Gross profit in the fourth quarter of 2024 was $45.1 million, or 30.3% of net sales, compared to $53.0 million, or 32.0% of net sales in the prior year quarter. The decline is primarily a result of lower merchandise margins, due to higher promotional activity, and the deleverage of store occupancy costs, partially offset by lower outbound freight costs.

1


Operating expenses in the fourth quarter of 2024 were $36.0 million, or 24.1% of net sales, compared to $42.4 million, or 25.5% of net sales in the prior year quarter. The decline in operating expenses was driven by one less week in the fourth quarter of fiscal 2024, lower store and corporate compensation and benefits expenses and reduced advertising costs.

Operating income in the fourth quarter of 2024 was $9.2 million compared to operating income of $10.7 million in the prior year quarter. Adjusted operating income in the fourth quarter of 2024 was $9.7 million compared to $11.3 million in the prior year quarter. Adjusted operating income removes the impact of asset impairment, stock-based compensation expense, severance charges and any financing related legal or professional fees that, due to their nature, did not qualify for capitalization as deferred debt or equity issuance costs.

EBITDA in the fourth quarter of 2024 was $11.5 million compared to $13.5 million in the prior year quarter. Adjusted EBITDA in the fourth quarter of 2024 was $12.0 million compared to $14.2 million in the prior year quarter. Adjusted EBITDA removes the impact of asset impairment, stock-based compensation expense, severance charges and any financing related legal or professional fees that, due to their nature, did not qualify for capitalization as deferred debt or equity issuance costs.
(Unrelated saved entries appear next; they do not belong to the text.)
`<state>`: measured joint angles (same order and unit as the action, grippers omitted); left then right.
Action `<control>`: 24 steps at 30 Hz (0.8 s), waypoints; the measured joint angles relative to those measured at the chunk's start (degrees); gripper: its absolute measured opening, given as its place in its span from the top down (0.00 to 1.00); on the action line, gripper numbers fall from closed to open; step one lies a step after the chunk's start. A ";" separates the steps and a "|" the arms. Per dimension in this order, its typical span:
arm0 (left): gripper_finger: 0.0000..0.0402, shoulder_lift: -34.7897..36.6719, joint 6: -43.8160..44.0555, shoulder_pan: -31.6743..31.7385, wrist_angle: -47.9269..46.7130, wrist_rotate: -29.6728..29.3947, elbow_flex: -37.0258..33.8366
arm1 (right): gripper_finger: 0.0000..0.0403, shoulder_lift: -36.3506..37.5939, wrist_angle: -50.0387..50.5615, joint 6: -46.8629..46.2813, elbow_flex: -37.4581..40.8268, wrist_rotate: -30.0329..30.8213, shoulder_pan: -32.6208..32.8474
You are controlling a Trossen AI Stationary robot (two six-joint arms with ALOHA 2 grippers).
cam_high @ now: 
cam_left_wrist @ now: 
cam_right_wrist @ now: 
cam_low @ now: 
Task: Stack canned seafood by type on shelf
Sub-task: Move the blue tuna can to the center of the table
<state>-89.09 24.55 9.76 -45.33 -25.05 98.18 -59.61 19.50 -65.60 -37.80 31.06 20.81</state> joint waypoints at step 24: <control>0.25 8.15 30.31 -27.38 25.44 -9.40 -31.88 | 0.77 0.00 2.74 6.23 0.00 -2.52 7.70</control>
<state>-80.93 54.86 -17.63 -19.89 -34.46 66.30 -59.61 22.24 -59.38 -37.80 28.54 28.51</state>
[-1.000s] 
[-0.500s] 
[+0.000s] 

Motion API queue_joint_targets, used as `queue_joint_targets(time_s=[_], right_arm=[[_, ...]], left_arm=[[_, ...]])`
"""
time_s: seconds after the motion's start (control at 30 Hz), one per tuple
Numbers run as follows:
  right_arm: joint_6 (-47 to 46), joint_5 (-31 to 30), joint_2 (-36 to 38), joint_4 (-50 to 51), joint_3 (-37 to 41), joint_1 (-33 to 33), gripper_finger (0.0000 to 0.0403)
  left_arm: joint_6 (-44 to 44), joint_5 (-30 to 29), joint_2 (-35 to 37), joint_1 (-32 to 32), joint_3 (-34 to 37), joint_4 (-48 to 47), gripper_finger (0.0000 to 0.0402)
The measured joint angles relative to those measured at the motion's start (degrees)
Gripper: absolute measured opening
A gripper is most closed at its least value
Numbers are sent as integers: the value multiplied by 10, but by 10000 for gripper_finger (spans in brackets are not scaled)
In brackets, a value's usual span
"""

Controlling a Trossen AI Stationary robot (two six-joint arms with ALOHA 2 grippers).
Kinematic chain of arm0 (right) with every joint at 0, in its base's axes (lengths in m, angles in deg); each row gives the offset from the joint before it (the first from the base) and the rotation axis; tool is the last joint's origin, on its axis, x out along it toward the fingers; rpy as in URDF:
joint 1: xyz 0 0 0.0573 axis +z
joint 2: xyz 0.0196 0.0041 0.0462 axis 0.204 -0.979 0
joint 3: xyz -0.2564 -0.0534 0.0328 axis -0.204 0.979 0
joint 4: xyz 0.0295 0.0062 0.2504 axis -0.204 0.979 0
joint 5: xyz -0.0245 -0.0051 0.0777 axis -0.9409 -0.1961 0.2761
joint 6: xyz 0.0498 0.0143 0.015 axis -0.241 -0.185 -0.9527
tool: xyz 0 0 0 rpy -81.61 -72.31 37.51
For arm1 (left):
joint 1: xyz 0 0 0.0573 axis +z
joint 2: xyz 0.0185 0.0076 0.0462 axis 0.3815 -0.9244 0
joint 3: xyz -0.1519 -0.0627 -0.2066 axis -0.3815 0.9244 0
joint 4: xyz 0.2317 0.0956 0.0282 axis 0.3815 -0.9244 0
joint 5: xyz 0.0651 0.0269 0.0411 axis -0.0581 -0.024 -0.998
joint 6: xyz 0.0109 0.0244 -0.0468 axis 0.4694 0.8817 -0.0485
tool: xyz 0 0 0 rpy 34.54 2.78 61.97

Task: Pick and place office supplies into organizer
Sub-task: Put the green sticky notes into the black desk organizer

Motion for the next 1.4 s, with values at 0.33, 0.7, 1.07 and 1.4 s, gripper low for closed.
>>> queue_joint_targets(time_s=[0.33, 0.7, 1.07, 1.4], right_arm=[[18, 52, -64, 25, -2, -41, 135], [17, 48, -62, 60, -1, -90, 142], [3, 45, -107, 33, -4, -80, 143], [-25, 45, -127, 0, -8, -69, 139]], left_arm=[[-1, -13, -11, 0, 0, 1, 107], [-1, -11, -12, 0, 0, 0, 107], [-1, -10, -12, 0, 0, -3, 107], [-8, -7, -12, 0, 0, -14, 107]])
Net income in the fourth quarter of 2024 was $7.9 million, or earnings of $0.51 per diluted share, compared to $10.1 million, or earnings of $0.78 per diluted share in the prior year quarter.
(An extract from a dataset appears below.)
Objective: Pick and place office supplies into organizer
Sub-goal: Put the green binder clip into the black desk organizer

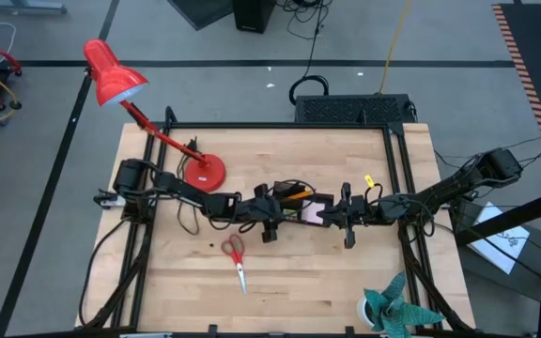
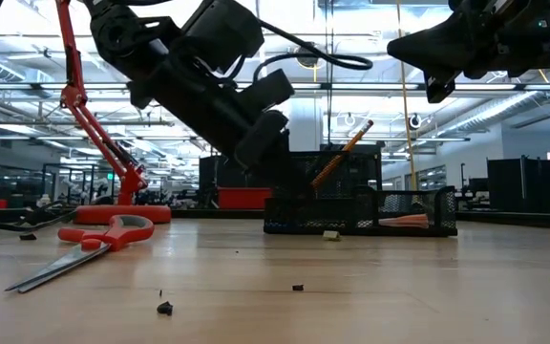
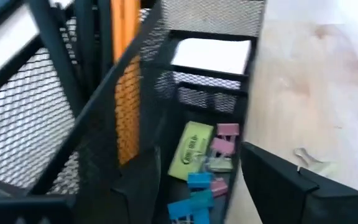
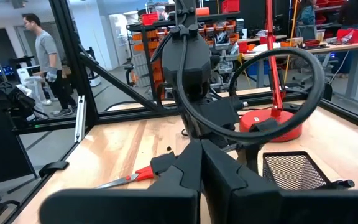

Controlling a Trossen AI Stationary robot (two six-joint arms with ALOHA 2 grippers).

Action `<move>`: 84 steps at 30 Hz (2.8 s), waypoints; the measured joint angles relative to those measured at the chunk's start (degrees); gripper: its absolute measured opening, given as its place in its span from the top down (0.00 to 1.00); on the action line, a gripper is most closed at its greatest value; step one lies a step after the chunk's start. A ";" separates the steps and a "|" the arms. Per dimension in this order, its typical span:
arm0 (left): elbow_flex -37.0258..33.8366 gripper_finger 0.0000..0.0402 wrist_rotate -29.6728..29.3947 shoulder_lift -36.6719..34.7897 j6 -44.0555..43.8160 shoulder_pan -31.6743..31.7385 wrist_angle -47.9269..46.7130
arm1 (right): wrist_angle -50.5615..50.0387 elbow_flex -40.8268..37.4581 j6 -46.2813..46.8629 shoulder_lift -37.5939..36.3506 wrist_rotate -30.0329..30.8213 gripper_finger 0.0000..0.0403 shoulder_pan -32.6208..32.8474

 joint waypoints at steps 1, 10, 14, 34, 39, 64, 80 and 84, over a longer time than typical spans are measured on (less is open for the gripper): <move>-0.01 0.45 0.96 -0.24 0.01 -0.23 -0.21 | -0.02 0.00 0.00 0.00 0.00 0.99 0.00; 1.34 0.54 7.14 -2.72 -11.13 -5.99 -2.44 | 0.05 0.00 0.00 0.01 -1.25 0.99 -0.02; 3.83 0.62 1.21 0.43 -13.70 -8.71 -4.64 | 0.90 -0.02 0.00 0.01 -1.25 0.99 -0.02; 14.25 0.50 -10.73 11.82 -22.84 -11.29 -14.14 | 0.21 -0.02 0.17 0.00 -1.29 0.99 -0.02; 13.92 0.51 -10.51 11.94 -27.26 -10.83 -14.74 | -0.33 -0.02 0.17 0.00 -1.33 0.99 -0.02; 13.88 0.72 -2.33 11.83 -9.79 -9.30 -13.47 | -0.04 -0.02 0.18 0.00 -1.31 0.99 -0.02; 13.99 0.77 9.27 11.70 -18.12 -4.34 -15.92 | -0.07 -0.02 0.00 0.00 -1.31 0.99 -0.01; 13.96 0.77 6.27 11.81 -14.39 -5.64 -16.25 | -0.07 -0.02 -0.01 0.00 -1.31 0.99 -0.02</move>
Adjusted diluted net income in the fourth quarter of 2024 was $8.5 million, or adjusted earnings of $0.54 per diluted share, compared to adjusted net income of $10.7 million, or adjusted earnings of $0.82 per diluted share in the prior year quarter. Adjusted net income removes the impact of asset impairment, stock-based compensation expense, severance charges and any financing related legal or professional fees not subject to capitalization.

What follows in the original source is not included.